_Task directions_:
Count how many lines below include the string "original". Only that number should appear in the reply.

==== Input material ====

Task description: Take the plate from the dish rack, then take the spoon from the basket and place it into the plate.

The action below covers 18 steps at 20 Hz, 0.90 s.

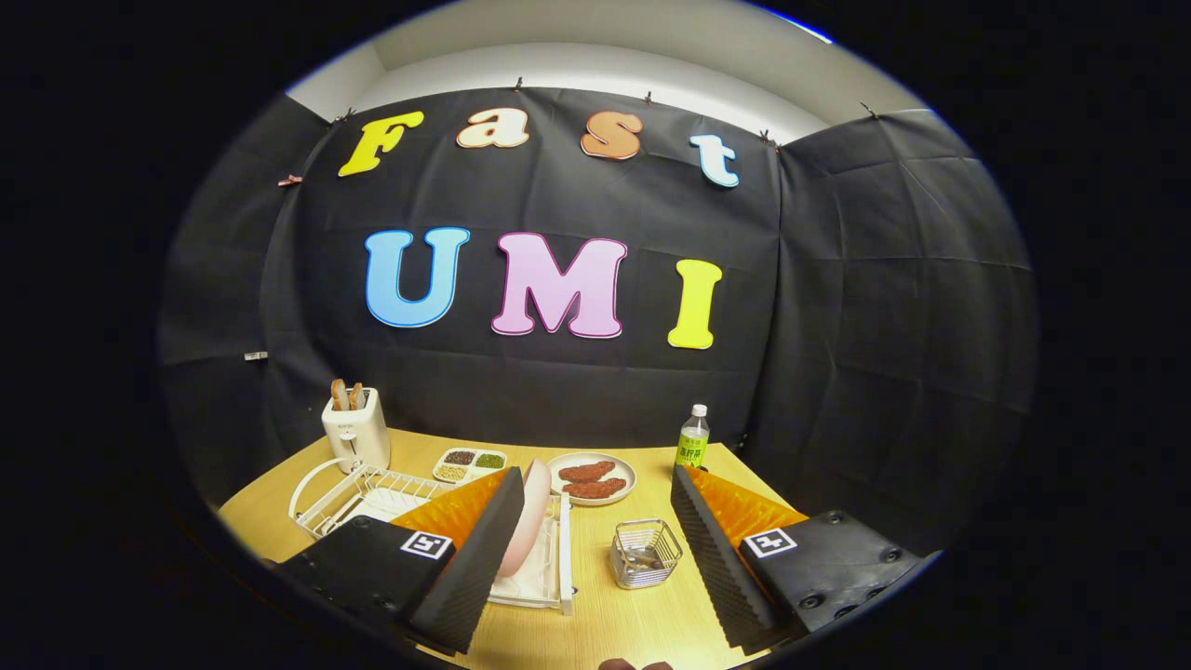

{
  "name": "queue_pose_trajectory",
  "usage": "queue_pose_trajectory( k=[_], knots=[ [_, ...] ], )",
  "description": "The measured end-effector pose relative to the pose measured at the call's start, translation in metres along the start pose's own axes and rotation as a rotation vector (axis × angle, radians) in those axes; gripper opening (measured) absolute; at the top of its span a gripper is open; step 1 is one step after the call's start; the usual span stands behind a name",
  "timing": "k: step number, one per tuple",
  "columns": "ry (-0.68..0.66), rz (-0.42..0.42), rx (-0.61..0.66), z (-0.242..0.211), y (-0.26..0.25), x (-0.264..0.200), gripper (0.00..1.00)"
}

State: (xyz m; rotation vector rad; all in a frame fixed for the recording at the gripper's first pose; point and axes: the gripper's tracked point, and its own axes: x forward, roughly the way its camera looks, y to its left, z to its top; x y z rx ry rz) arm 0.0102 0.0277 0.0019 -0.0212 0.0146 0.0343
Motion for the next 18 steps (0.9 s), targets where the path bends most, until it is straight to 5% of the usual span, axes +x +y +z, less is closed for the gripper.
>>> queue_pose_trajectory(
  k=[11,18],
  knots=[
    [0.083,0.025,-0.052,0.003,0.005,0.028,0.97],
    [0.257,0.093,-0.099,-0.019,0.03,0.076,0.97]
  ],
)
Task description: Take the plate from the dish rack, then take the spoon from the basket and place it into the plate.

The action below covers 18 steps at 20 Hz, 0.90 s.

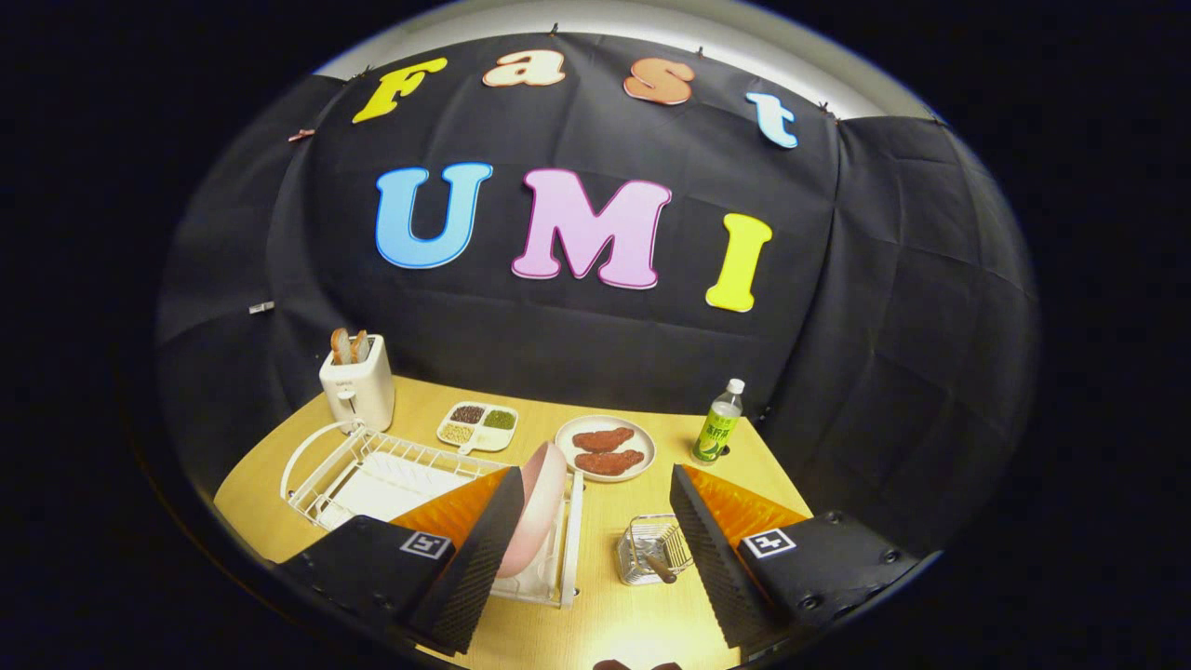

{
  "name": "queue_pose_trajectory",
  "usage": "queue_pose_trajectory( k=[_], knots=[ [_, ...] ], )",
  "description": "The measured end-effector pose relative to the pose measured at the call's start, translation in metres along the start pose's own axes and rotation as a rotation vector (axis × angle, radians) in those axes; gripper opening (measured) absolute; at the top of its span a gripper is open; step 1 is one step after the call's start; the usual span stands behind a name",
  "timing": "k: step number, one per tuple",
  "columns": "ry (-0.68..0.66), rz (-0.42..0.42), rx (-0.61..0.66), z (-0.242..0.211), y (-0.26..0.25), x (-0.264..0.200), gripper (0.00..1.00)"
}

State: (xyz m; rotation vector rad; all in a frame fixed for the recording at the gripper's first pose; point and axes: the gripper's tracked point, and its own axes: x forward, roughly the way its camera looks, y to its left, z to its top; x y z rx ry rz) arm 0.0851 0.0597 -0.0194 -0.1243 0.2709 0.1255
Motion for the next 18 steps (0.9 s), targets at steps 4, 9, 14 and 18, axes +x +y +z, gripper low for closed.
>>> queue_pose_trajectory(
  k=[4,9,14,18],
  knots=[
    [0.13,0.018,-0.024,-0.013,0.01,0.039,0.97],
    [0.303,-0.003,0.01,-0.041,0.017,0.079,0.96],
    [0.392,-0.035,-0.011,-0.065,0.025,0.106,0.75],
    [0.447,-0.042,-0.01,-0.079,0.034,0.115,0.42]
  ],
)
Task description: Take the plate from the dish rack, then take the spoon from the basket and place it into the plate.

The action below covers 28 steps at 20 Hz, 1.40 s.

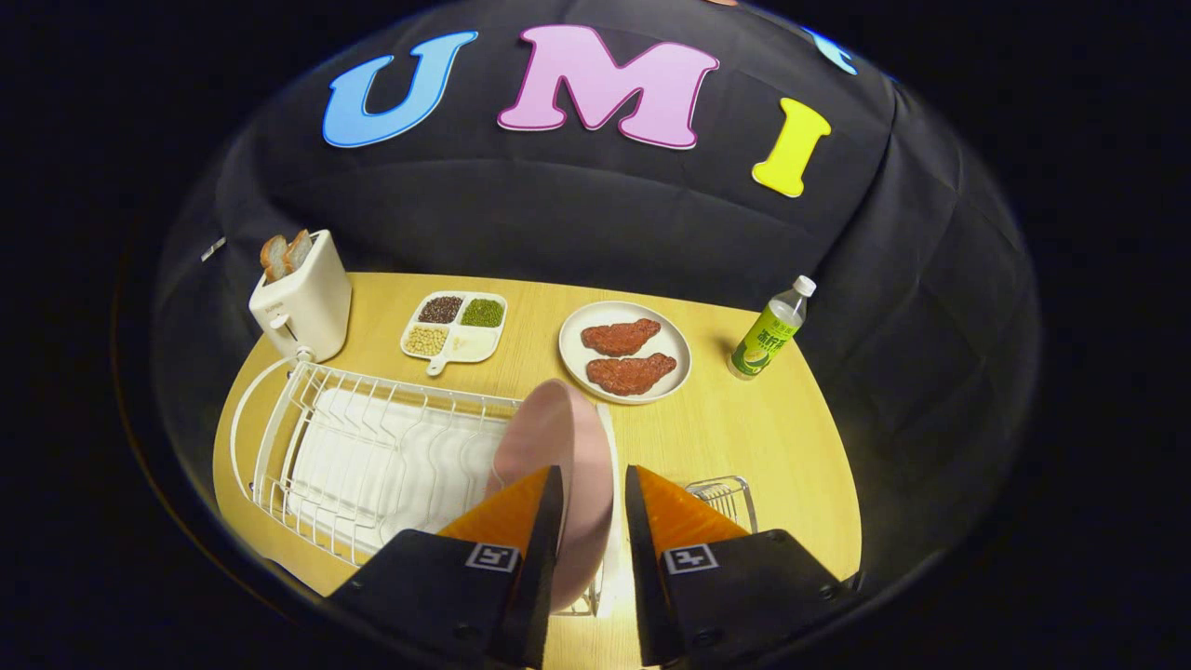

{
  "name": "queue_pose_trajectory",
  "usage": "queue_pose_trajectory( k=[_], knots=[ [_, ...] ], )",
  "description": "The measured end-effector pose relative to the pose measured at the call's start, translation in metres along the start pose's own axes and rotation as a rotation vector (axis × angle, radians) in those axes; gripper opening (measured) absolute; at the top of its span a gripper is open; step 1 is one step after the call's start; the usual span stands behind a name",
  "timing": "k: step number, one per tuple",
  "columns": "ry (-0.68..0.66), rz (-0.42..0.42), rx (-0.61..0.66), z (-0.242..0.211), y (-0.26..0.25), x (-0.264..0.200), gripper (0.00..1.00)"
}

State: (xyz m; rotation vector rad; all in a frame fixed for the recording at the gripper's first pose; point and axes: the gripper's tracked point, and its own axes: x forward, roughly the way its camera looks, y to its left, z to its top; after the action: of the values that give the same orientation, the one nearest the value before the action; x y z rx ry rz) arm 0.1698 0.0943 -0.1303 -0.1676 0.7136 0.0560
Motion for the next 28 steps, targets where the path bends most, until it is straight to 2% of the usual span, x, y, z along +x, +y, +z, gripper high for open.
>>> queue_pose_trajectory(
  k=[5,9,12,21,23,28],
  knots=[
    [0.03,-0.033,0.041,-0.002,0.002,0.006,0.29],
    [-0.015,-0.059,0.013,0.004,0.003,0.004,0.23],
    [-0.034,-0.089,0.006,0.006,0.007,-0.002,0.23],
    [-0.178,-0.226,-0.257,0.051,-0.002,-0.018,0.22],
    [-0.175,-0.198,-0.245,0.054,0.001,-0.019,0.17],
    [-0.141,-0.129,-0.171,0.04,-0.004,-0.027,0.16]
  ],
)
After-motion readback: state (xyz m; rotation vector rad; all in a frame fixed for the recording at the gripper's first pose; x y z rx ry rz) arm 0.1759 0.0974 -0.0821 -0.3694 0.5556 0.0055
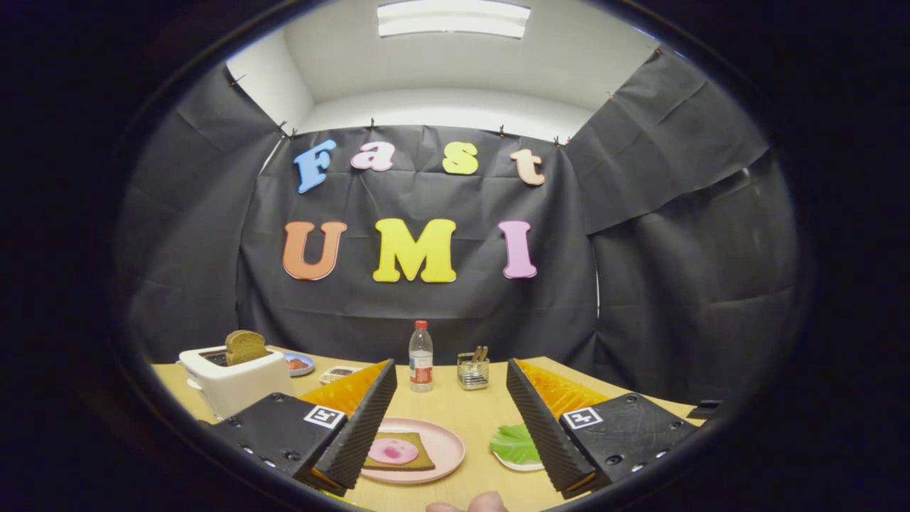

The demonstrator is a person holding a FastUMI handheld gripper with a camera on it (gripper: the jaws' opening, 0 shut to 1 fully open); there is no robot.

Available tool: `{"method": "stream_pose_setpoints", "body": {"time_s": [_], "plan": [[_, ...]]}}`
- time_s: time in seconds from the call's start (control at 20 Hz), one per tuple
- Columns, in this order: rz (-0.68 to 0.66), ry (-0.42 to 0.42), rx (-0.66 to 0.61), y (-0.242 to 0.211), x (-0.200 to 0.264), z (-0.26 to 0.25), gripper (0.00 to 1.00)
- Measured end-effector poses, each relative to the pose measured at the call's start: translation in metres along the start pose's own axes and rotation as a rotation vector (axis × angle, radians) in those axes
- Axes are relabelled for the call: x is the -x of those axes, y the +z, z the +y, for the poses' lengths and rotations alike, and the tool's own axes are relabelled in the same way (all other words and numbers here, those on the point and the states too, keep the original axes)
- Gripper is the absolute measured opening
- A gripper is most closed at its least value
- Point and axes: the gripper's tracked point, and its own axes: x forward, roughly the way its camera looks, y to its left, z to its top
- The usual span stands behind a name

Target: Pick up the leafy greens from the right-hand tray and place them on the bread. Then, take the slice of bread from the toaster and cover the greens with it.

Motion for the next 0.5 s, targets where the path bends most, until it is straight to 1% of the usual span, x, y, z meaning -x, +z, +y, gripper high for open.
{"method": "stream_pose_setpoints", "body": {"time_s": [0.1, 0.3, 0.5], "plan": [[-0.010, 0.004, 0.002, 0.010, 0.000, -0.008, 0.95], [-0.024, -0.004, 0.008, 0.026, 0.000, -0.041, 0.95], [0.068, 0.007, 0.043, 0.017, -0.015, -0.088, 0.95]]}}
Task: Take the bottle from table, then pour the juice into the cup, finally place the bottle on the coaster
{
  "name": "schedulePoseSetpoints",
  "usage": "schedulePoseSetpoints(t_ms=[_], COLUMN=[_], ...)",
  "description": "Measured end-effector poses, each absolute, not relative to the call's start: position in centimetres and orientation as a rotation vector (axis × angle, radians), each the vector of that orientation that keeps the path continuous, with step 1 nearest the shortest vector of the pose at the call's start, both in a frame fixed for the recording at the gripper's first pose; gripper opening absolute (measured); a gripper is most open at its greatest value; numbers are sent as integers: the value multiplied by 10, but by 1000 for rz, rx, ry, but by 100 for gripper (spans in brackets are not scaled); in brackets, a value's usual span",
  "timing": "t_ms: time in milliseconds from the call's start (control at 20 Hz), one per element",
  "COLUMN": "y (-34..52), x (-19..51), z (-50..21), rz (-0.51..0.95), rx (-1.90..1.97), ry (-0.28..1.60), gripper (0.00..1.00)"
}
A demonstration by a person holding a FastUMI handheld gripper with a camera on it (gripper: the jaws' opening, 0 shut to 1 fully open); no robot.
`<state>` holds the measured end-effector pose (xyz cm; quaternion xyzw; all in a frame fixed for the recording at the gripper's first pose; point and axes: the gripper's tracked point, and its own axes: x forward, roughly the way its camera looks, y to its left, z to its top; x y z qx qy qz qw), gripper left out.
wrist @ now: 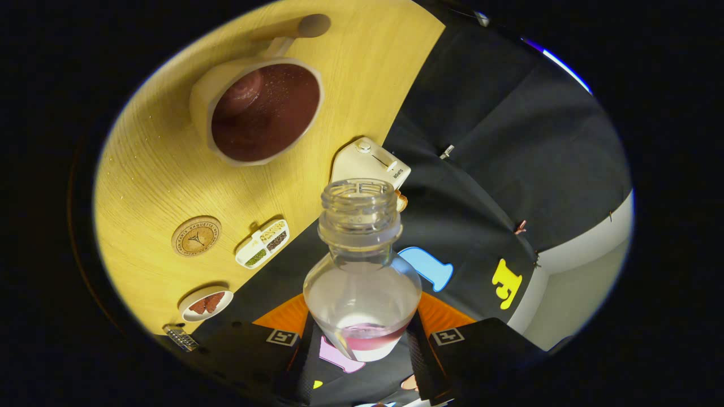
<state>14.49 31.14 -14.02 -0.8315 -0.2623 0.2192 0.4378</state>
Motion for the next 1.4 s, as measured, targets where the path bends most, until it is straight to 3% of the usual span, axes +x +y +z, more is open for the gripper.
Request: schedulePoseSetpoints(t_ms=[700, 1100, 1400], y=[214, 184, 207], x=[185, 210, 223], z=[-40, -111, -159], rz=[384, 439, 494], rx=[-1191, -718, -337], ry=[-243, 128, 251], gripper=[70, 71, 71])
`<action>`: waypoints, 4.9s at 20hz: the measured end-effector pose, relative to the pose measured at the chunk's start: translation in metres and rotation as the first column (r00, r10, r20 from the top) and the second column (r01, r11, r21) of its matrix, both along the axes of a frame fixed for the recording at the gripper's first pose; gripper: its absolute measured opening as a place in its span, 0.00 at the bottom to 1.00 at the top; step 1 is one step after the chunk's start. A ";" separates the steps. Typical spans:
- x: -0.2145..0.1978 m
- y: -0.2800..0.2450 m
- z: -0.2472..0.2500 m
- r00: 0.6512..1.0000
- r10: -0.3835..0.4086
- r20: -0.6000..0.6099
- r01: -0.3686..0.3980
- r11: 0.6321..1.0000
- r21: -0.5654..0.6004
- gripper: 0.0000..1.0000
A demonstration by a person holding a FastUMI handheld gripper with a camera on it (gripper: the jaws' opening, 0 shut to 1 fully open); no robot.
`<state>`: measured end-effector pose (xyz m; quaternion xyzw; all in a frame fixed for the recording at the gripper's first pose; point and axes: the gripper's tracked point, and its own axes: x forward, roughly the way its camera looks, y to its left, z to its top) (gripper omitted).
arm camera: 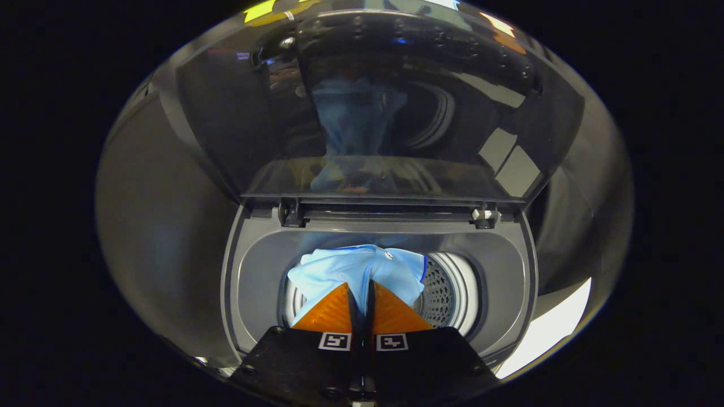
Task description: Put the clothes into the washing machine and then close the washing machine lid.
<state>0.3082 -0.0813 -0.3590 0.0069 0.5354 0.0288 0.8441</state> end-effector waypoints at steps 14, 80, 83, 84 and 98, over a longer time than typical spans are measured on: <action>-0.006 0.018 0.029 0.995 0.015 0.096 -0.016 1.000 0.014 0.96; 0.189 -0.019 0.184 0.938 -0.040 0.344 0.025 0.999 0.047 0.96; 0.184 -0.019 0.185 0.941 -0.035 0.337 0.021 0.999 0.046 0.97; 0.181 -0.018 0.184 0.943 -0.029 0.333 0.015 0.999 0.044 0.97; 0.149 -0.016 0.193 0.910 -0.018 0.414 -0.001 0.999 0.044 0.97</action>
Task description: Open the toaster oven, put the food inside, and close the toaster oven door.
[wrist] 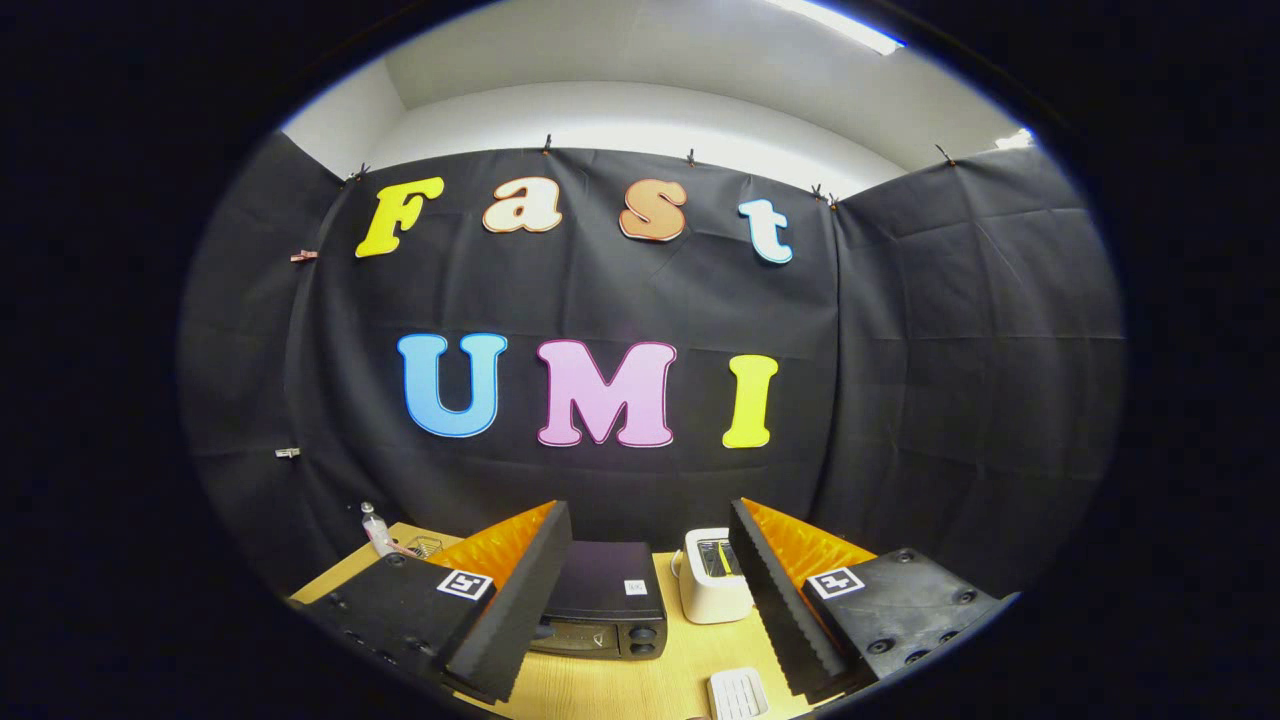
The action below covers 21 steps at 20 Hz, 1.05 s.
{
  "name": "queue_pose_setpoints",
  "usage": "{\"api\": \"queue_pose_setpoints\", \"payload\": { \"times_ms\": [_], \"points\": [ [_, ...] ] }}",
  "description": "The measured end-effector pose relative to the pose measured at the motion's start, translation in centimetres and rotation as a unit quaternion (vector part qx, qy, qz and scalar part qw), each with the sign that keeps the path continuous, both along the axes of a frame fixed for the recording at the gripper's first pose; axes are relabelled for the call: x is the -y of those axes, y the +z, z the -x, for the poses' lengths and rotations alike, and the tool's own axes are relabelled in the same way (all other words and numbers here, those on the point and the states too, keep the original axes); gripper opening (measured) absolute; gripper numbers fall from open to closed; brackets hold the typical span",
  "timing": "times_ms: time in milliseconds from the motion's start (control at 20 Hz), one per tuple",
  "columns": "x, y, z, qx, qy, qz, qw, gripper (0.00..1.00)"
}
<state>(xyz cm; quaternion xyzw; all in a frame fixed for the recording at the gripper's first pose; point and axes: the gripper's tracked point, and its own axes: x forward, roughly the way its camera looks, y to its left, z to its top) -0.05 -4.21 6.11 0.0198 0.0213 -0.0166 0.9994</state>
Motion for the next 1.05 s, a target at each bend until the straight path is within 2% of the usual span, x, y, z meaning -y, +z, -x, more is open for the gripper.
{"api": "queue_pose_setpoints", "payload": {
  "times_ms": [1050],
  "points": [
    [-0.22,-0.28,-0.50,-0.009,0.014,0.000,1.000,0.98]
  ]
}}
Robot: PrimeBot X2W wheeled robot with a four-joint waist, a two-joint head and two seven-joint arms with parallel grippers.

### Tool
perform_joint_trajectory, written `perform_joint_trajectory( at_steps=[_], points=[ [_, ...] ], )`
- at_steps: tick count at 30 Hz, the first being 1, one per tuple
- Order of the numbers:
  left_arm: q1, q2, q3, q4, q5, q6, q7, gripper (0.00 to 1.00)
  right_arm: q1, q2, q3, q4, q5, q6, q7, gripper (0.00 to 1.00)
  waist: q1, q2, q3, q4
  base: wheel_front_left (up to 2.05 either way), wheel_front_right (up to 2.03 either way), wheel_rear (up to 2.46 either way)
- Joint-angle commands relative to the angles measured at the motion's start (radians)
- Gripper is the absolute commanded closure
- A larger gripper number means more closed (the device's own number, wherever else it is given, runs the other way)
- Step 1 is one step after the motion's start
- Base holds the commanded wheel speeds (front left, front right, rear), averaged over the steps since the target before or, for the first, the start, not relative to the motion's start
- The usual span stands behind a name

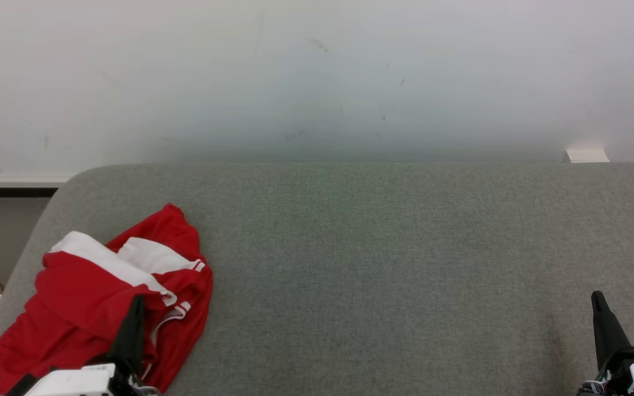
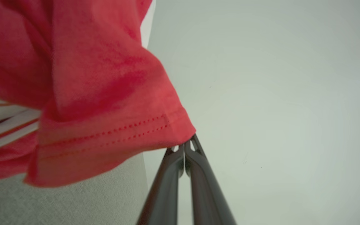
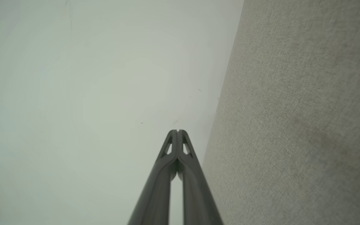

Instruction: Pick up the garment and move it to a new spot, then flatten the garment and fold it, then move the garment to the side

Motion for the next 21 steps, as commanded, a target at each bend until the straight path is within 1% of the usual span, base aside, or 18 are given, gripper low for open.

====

_Solution below_:
2